This is the initial rendering of the text on canvas, before effects applied.... and the code to put it there.
Adding this function to do a kind of random walk from the
white text areas into the black pixel areas.
Loops within loops is suboptimal. Changing how many times the random walk
goes for or the size of the image to some larger value crashes the browser.
Playing around with values, went on this journey...
This began to show the intended effect, but there was some
strange stuff, like a bias downwards. Notice how the tops
are relatively flat?
The downwards bias was due to the fact that any visited pixel wouldn't
be able to be included in subsequent pixel changes, so this excluded
in the initial rows that were checked but discarded for not including
pixels of the white text it was looking for.
It's hard to see the original text in some variations, but it
was actually now closer to what I was aiming for.
To get layering of different effects, such as colors, fading, intensity,
just copy and paste the code, change it slightly each time.
The layering allowed for changes in colors and gradients.
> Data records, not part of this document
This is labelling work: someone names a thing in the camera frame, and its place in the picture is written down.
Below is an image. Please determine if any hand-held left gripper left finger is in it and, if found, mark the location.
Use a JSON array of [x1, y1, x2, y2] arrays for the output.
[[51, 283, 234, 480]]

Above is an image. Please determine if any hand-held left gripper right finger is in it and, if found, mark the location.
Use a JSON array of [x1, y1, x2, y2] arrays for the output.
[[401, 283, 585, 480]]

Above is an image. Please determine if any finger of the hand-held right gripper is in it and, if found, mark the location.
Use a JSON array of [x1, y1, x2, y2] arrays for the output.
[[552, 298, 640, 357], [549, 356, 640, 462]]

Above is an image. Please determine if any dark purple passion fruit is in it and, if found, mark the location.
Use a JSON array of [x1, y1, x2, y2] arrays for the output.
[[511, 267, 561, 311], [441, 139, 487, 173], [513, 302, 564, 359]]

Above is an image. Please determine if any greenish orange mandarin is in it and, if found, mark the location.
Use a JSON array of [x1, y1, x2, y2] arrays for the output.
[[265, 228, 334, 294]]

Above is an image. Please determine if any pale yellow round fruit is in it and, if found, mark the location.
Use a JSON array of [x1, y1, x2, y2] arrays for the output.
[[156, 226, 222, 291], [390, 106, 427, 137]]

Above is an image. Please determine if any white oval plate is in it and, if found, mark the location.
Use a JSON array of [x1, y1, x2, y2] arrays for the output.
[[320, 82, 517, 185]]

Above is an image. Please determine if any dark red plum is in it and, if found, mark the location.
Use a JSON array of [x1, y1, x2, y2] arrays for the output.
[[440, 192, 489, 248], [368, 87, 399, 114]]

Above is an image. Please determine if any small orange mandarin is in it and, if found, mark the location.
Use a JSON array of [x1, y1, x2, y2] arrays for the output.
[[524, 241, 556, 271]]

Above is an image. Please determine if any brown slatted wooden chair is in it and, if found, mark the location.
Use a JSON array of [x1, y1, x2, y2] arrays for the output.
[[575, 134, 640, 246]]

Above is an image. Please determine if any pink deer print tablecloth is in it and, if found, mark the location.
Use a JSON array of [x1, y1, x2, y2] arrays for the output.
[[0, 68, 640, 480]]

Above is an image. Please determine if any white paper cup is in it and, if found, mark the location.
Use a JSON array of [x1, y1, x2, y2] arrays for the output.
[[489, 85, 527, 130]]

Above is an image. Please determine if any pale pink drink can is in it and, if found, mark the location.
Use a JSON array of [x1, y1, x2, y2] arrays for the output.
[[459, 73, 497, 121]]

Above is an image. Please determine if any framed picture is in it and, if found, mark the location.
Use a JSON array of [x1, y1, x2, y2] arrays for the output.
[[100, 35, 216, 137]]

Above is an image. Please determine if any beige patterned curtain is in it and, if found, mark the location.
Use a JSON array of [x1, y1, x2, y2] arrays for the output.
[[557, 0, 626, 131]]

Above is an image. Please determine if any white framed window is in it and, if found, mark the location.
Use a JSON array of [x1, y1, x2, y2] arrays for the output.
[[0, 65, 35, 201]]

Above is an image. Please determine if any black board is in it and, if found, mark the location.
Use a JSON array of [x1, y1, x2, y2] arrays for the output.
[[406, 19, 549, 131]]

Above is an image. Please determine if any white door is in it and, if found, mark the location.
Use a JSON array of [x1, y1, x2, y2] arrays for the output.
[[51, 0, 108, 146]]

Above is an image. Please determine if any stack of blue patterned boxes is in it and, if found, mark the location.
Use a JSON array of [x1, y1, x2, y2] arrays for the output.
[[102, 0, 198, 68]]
The fading gives a kind of smoky effect.
I wanted to make the UI a bit clearer, like showing it as loading
while the heavy computation takes place. But I noticed Vue was
choking, and the changes to the variables didn't seem to change
the DOM. In short, to defer heavy computations until after other
variables have changed and their changes rendered, a double call
to "requestAnimationFrame" is necessary.
This solution came in part from a github issue on the Vue
repo. It helped allow the loading text to appear before
running the computationally heavy draw function.